How the ECB became a central player


EUROPE’S EPIC DEBT crisis is stretching its bloodied leaders and institutions to the limit, and none more so than the Frankfurt-based European Central Bank. The saga reached new depths this week when it took down two prime ministers in three days, the culmination of the pressure brewing for months in Italy and Greece.

The growing threat to Italy, the third-largest euro-zone economy, means one of the gravest moments yet in the debacle. The situation is akin to an economic war, with the existence of the single currency, the crowning achievement of Europe’s postwar integration, on the line.

Brooding like a colossus in the centre of the fray stands the European Central Bank, an innately conservative institution that has ditched one sacred cow after another in the chaotic struggle to calm the disruption. Albeit with great reluctance, the ECB has thrown hundreds of billions of euro at the problem. It may yet have to do a lot more.

The ECB is not without its critics, but it is the last line of defence in the euro zone, making copious use of its treasured independence to expand its operations radically. Yet these desperate interventions in markets have sparked division and dissent in its top echelon, setting off debate around Europe about the nature and scope of the ECB’s mission.


In the best of times central banks are supposed to be staid, predictable places where nothing by way of drama attracts attention from the outside world. That’s not the way today. Central banks across the globe have taken a pre-eminent role in the financial crisis.

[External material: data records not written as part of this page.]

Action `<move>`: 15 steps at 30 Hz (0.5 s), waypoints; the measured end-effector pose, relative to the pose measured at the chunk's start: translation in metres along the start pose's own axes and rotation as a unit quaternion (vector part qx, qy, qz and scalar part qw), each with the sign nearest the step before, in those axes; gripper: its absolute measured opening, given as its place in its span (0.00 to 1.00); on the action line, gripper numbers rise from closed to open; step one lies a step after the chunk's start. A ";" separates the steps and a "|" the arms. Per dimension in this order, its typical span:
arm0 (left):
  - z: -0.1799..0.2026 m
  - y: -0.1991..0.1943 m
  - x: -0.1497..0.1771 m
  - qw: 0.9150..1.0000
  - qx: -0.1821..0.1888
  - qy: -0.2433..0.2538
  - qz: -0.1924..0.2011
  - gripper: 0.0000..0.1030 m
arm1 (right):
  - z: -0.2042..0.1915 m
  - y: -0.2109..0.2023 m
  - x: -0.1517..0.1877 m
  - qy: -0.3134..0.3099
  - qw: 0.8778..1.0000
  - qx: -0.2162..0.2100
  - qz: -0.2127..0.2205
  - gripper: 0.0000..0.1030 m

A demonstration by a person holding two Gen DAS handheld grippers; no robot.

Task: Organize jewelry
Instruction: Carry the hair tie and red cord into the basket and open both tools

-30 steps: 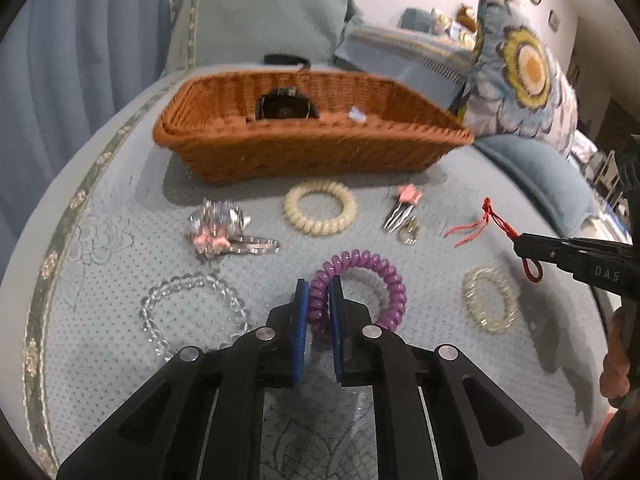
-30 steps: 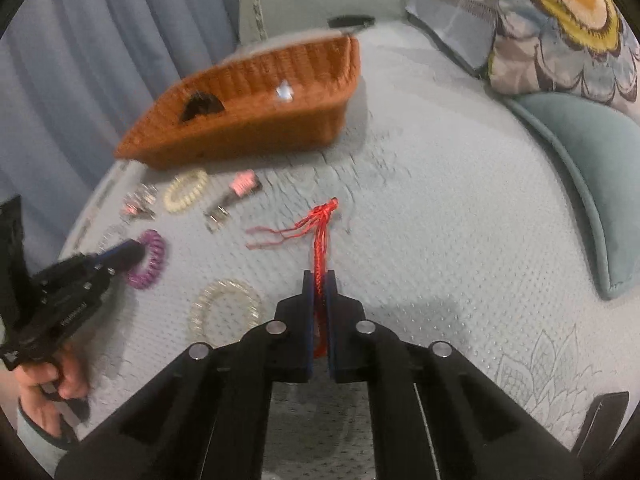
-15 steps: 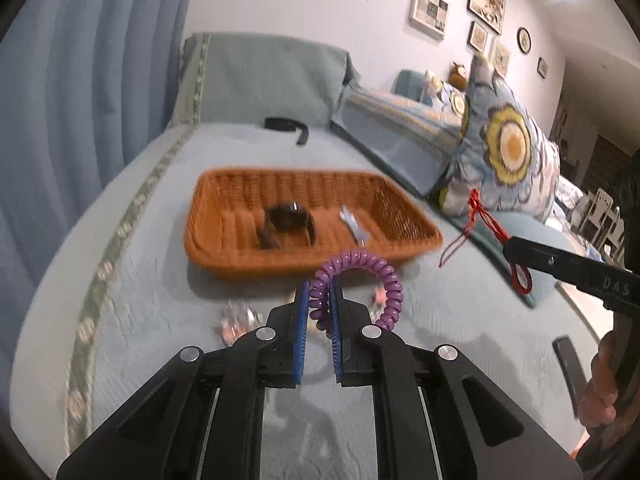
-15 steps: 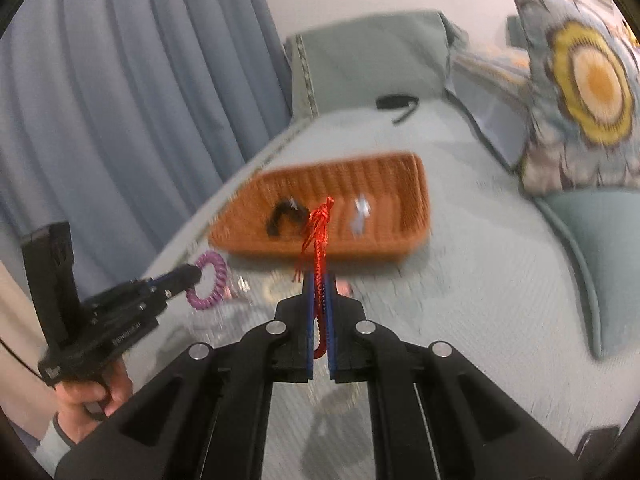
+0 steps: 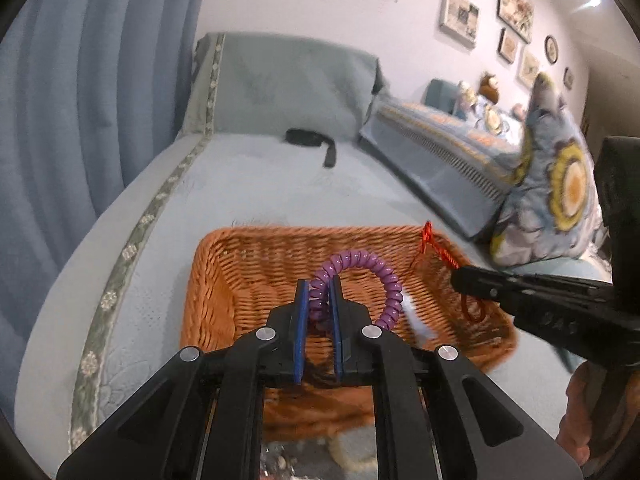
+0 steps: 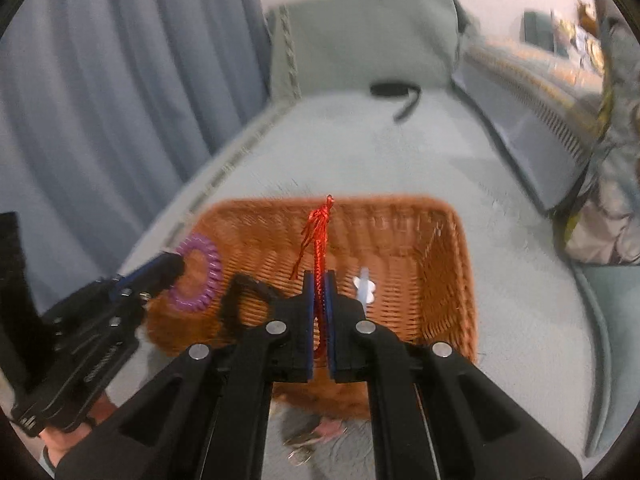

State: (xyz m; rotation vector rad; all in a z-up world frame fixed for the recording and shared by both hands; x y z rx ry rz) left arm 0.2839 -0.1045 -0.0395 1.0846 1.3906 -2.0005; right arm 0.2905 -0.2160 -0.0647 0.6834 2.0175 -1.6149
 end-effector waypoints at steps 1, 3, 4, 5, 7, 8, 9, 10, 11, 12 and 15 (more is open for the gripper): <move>-0.002 0.007 0.003 1.000 -0.002 -0.002 -0.006 0.08 | 0.002 0.010 0.004 0.006 1.000 -0.006 -0.013 0.03; -0.005 0.017 0.009 1.000 -0.002 -0.006 -0.015 0.08 | 0.007 0.026 0.011 0.014 0.999 -0.007 -0.033 0.03; -0.006 0.019 0.010 1.000 -0.002 -0.007 -0.018 0.08 | 0.009 0.031 0.014 0.015 0.999 -0.003 -0.039 0.03; -0.006 0.023 0.013 1.000 -0.001 -0.008 -0.022 0.08 | 0.011 0.035 0.016 0.017 0.999 -0.003 -0.043 0.03; -0.007 0.026 0.019 1.000 -0.003 -0.007 -0.028 0.08 | 0.014 0.044 0.021 0.025 0.998 -0.007 -0.054 0.03; -0.006 0.028 0.022 1.000 -0.005 -0.005 -0.031 0.08 | 0.016 0.047 0.024 0.033 0.998 -0.009 -0.060 0.03; -0.007 0.028 0.023 0.999 -0.005 -0.005 -0.032 0.09 | 0.017 0.047 0.025 0.036 0.997 -0.014 -0.064 0.04; -0.008 0.027 0.024 0.999 -0.006 -0.007 -0.030 0.09 | 0.017 0.047 0.027 0.040 0.997 -0.020 -0.066 0.04; -0.008 0.026 0.024 1.000 -0.005 -0.009 -0.028 0.10 | 0.017 0.044 0.027 0.041 0.997 -0.022 -0.064 0.04; -0.008 0.020 0.023 1.000 -0.001 -0.010 -0.023 0.18 | 0.018 0.040 0.026 0.038 0.997 -0.019 -0.060 0.05; -0.006 0.001 0.019 1.000 0.007 -0.007 -0.006 0.31 | 0.020 0.027 0.024 0.034 0.998 -0.012 -0.047 0.18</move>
Point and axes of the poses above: each gripper's, at about its wrist camera, not at the fingertips, and y roughly the way its jaws point, z to its right, x to its underside, the point moved 10 cm from there along y, roughly the way its jaws point, and after that the axes turned 2 degrees about x, right-handed, at the moved point
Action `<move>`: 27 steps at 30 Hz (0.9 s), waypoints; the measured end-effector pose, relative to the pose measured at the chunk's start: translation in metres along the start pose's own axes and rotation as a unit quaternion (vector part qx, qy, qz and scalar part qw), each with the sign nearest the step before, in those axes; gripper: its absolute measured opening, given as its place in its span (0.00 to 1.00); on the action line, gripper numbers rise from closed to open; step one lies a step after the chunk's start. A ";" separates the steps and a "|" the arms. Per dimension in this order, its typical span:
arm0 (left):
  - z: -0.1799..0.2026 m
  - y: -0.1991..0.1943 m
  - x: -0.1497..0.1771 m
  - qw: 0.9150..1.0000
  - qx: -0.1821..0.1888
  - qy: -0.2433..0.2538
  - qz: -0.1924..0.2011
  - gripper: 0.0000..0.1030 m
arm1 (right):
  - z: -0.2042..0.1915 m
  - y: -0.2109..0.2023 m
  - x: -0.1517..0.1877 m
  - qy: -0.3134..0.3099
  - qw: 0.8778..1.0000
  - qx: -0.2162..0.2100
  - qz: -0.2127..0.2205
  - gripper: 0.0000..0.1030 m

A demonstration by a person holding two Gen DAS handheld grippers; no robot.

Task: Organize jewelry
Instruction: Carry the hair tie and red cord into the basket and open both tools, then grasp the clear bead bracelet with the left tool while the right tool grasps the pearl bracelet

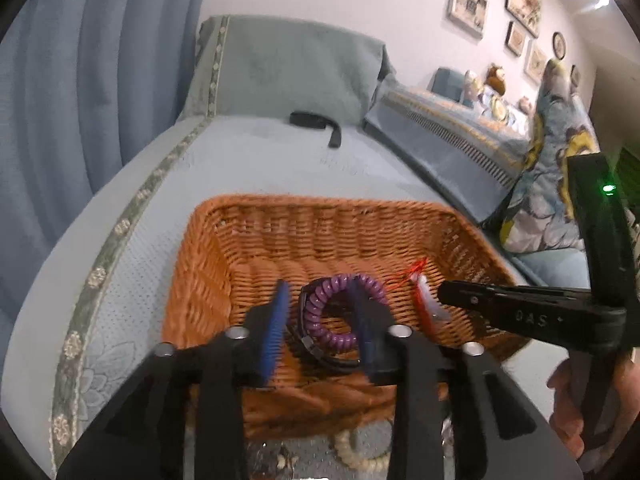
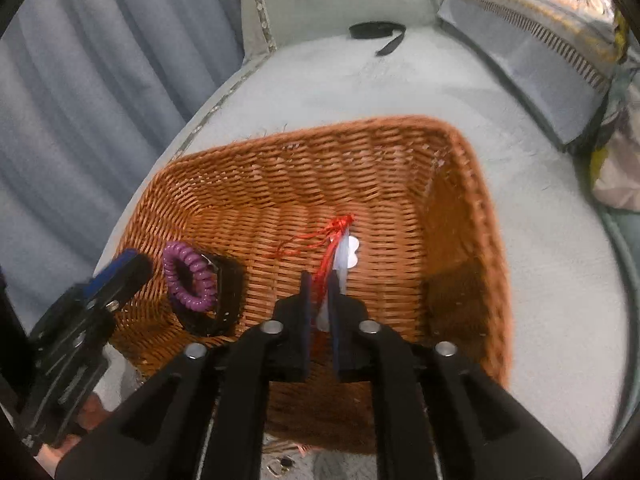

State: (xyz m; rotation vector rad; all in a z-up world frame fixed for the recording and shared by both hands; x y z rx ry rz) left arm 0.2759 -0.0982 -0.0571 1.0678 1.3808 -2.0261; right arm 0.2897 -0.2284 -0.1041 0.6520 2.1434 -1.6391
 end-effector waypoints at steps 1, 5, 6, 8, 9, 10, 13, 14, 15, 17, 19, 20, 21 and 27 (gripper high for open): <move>0.001 -0.009 -0.001 1.000 0.006 0.001 0.004 0.31 | 0.001 -0.005 0.000 -0.001 1.000 -0.002 0.004 0.20; 0.007 -0.051 -0.005 0.999 0.033 -0.002 0.030 0.36 | -0.007 -0.033 0.008 -0.010 1.000 -0.014 0.019 0.20; 0.007 -0.070 -0.006 0.998 0.041 -0.005 0.041 0.39 | -0.012 -0.044 0.014 -0.013 0.999 -0.022 0.024 0.20; 0.008 -0.093 -0.005 0.997 0.049 -0.009 0.053 0.41 | -0.019 -0.065 0.028 -0.018 0.999 -0.032 0.034 0.20; 0.007 -0.109 -0.002 0.997 0.051 -0.011 0.060 0.42 | -0.022 -0.073 0.034 -0.019 0.998 -0.035 0.040 0.20; 0.006 -0.122 0.001 0.996 0.052 -0.012 0.065 0.42 | -0.025 -0.083 0.041 -0.021 0.998 -0.037 0.047 0.20; 0.000 -0.156 0.016 0.996 0.051 -0.020 0.075 0.47 | -0.032 -0.109 0.068 -0.029 0.997 -0.041 0.062 0.21; -0.003 -0.164 0.021 0.996 0.050 -0.023 0.076 0.47 | -0.033 -0.116 0.080 -0.032 0.996 -0.039 0.067 0.21; -0.006 -0.174 0.028 0.996 0.047 -0.028 0.077 0.48 | -0.032 -0.121 0.088 -0.033 0.996 -0.039 0.069 0.23; -0.010 -0.184 0.042 0.996 0.042 -0.035 0.076 0.49 | -0.030 -0.129 0.107 -0.030 0.996 -0.038 0.074 0.29; -0.015 -0.186 0.053 0.996 0.038 -0.044 0.071 0.50 | -0.028 -0.133 0.121 -0.027 0.996 -0.035 0.077 0.40; -0.018 -0.186 0.059 0.996 0.037 -0.049 0.068 0.50 | -0.024 -0.134 0.130 -0.025 0.996 -0.030 0.079 0.42; -0.021 -0.184 0.067 0.996 0.036 -0.056 0.063 0.50 | -0.022 -0.133 0.135 -0.023 0.996 -0.028 0.080 0.43; -0.036 -0.156 0.094 0.997 0.012 -0.064 0.032 0.50 | -0.005 -0.116 0.162 -0.034 0.997 0.003 0.069 0.43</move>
Point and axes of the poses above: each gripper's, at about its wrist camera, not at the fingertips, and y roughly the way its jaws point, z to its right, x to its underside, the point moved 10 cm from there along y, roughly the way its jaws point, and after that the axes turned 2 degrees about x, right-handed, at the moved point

The ECB has thrown out its internal rulebook to provide emergency loans to banks and to buy up the sovereign bonds of stricken countries. There is pressure from euro member states for the bank to go much further, faster, but it argues that it cannot replace governments when it comes to policy.

At the same time the ECB has refused to deviate from its core inflation-fighting mandate. To the astonishment of critics, the bank raised its core interest rate twice this year, even as the debt crisis worsened. A rate cut last week – three days after the bank’s new president, Mario Draghi, took office – is seen as an implicit recognition that the rate increases were wrong.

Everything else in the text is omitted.